*What is needed:*
Beginning with the opening line, restate the following material exactly, up through the line that contains "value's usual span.".

++++

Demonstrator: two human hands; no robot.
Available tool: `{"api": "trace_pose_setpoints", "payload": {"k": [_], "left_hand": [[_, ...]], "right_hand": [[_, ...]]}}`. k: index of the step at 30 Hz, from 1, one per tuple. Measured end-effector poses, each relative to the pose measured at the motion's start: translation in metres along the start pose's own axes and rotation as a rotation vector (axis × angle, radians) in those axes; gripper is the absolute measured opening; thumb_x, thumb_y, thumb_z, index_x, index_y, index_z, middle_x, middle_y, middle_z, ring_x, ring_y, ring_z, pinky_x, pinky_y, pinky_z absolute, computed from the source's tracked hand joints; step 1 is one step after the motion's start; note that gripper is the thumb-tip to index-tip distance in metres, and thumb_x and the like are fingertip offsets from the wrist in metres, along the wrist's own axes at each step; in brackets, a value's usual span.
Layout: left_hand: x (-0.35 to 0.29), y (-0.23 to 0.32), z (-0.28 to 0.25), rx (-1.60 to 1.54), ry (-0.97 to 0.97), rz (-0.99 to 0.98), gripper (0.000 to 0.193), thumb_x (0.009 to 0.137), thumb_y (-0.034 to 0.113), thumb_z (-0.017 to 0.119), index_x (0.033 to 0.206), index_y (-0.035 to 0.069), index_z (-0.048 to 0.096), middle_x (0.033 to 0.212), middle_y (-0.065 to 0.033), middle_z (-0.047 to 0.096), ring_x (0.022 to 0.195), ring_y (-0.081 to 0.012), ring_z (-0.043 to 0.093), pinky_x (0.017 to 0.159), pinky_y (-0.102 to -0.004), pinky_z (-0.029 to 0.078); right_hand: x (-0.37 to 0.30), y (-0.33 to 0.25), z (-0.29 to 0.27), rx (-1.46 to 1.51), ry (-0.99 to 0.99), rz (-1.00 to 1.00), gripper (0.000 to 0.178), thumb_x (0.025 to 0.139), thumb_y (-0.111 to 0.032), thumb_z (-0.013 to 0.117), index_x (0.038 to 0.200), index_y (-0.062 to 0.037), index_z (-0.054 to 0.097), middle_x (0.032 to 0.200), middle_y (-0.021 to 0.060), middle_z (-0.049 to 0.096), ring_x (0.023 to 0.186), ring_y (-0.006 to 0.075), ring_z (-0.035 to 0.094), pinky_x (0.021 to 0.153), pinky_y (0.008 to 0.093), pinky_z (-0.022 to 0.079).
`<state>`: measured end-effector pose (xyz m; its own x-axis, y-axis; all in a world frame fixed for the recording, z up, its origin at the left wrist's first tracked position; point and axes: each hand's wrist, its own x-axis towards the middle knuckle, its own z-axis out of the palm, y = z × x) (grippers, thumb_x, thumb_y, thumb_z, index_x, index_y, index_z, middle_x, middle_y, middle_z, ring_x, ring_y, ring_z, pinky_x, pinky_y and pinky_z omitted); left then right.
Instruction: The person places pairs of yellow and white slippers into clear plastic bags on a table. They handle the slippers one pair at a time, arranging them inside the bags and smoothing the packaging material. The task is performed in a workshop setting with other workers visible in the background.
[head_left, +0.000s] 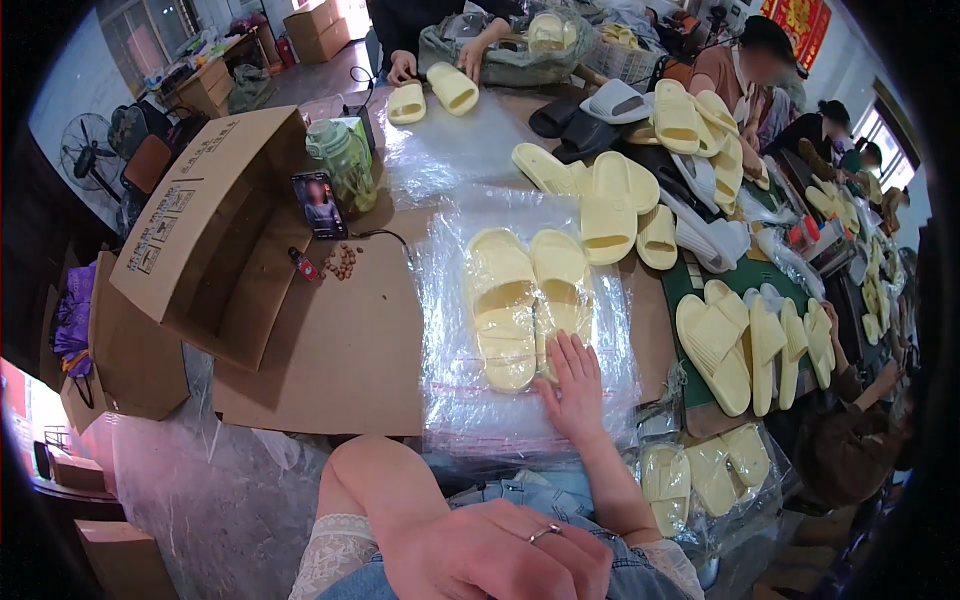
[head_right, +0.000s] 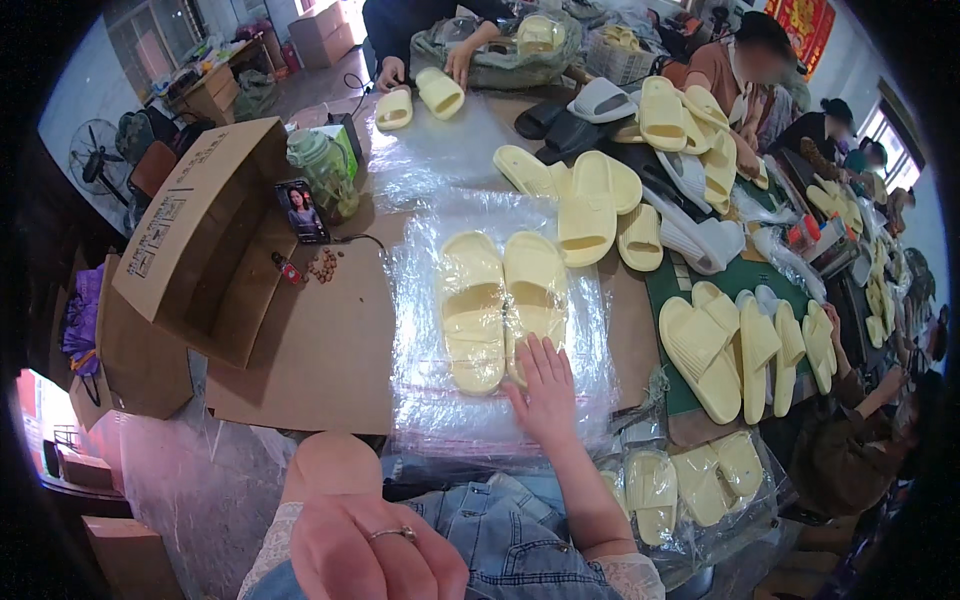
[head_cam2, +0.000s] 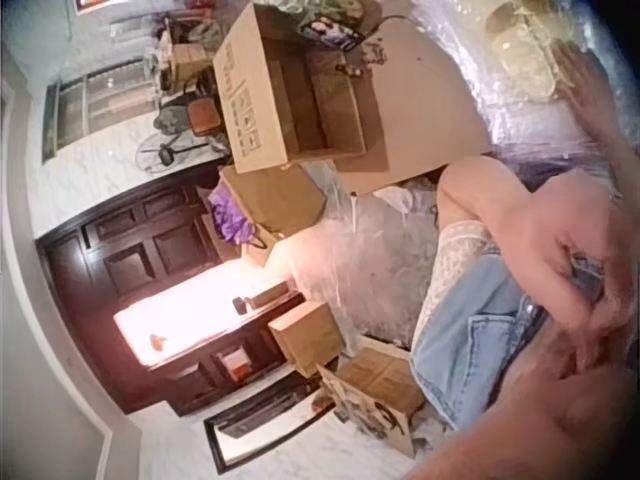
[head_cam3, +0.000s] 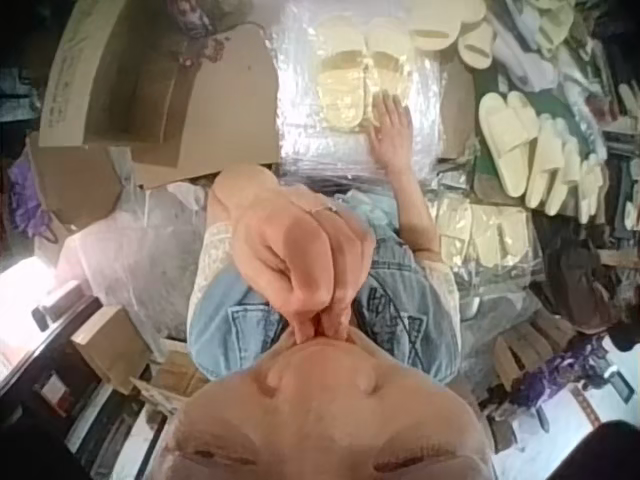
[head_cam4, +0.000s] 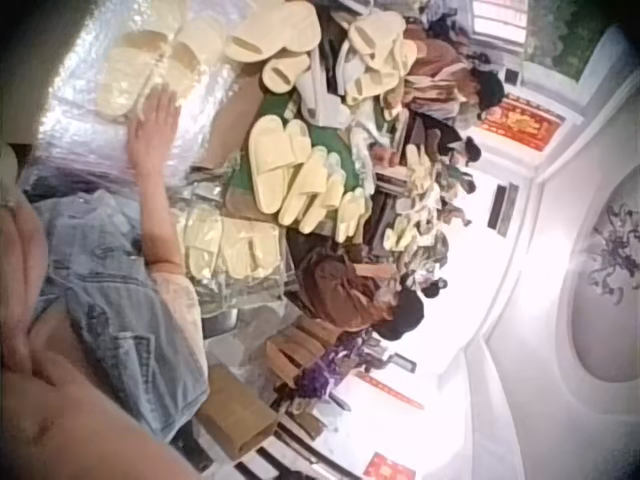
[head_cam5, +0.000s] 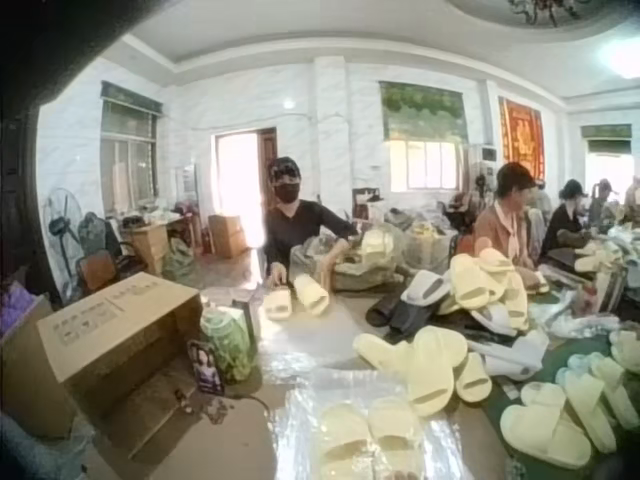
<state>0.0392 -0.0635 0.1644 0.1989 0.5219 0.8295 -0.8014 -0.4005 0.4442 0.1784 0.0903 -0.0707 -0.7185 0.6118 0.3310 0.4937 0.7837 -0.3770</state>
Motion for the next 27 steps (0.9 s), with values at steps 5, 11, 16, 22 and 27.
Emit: {"api": "trace_pose_setpoints", "payload": {"k": [5, 11, 16, 22, 27], "left_hand": [[-0.001, 0.002, 0.000, -0.108, -0.044, -0.044, 0.010, 0.097, 0.011, 0.069, 0.101, 0.004, 0.063, 0.106, -0.0129, 0.072, 0.097, -0.0251, 0.067, 0.077, -0.0358, 0.055], [-0.005, 0.011, -0.008, -0.007, 0.197, -0.165, 0.012, 0.092, -0.002, 0.072, 0.097, 0.003, 0.062, 0.101, -0.0127, 0.068, 0.091, -0.0233, 0.066, 0.084, -0.0331, 0.049], [-0.018, 0.007, -0.021, 0.242, 0.582, -0.350, 0.010, 0.092, -0.001, 0.070, 0.095, 0.003, 0.062, 0.100, -0.0137, 0.071, 0.094, -0.0241, 0.068, 0.083, -0.0330, 0.051], [-0.070, -0.027, -0.099, 1.275, 0.684, -0.634, 0.022, 0.089, 0.012, 0.075, 0.108, 0.003, 0.067, 0.116, -0.0118, 0.068, 0.106, -0.0292, 0.064, 0.094, -0.0373, 0.049], [-0.130, -0.053, -0.152, 2.014, 0.446, -0.548, 0.037, 0.086, 0.028, 0.076, 0.113, 0.004, 0.069, 0.131, -0.0168, 0.063, 0.126, -0.0366, 0.056, 0.107, -0.0446, 0.044]], "right_hand": [[0.000, 0.000, -0.001, -0.004, -0.009, 0.006, 0.067, 0.095, -0.038, 0.062, 0.151, -0.0070, 0.044, 0.158, 0.0149, 0.041, 0.147, 0.0363, 0.036, 0.123, 0.0518, 0.023], [-0.002, 0.002, 0.000, -0.002, -0.020, 0.020, 0.067, 0.094, -0.035, 0.063, 0.153, -0.0074, 0.043, 0.160, 0.0142, 0.040, 0.149, 0.0354, 0.034, 0.123, 0.0509, 0.022], [-0.003, 0.013, 0.013, -0.042, -0.019, -0.014, 0.069, 0.094, -0.038, 0.063, 0.153, -0.0076, 0.043, 0.159, 0.0145, 0.041, 0.148, 0.0360, 0.035, 0.124, 0.0515, 0.022], [0.000, 0.000, 0.000, -0.011, -0.004, -0.009, 0.067, 0.094, -0.037, 0.063, 0.150, -0.0061, 0.045, 0.158, 0.0153, 0.041, 0.147, 0.0369, 0.036, 0.123, 0.0521, 0.023], [-0.001, -0.002, -0.002, 0.009, -0.008, 0.009, 0.066, 0.095, -0.039, 0.063, 0.149, -0.0052, 0.046, 0.158, 0.0155, 0.042, 0.147, 0.0373, 0.036, 0.123, 0.0524, 0.023]]}}
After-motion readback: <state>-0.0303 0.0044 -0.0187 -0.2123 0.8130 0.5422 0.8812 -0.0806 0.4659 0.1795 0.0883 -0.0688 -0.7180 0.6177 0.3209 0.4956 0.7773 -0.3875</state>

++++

*Answer for this exercise:*
Demonstrator: two human hands; no robot.
Available tool: `{"api": "trace_pose_setpoints", "payload": {"k": [_], "left_hand": [[_, ...]], "right_hand": [[_, ...]]}}`. k: index of the step at 30 Hz, from 1, one per tuple. Measured end-effector poses, each relative to the pose measured at the motion's start: translation in metres along the start pose's own axes and rotation as a rotation vector (axis × angle, radians) in those axes; gripper is the absolute measured opening; thumb_x, thumb_y, thumb_z, index_x, index_y, index_z, middle_x, middle_y, middle_z, ring_x, ring_y, ring_z, pinky_x, pinky_y, pinky_z absolute, computed from the source's tracked hand joints; step 1 is one step after the motion's start; note that gripper is the thumb-tip to index-tip distance in metres, and thumb_x and the like are fingertip offsets from the wrist in metres, along the wrist's own axes at each step; in brackets, a value's usual span.

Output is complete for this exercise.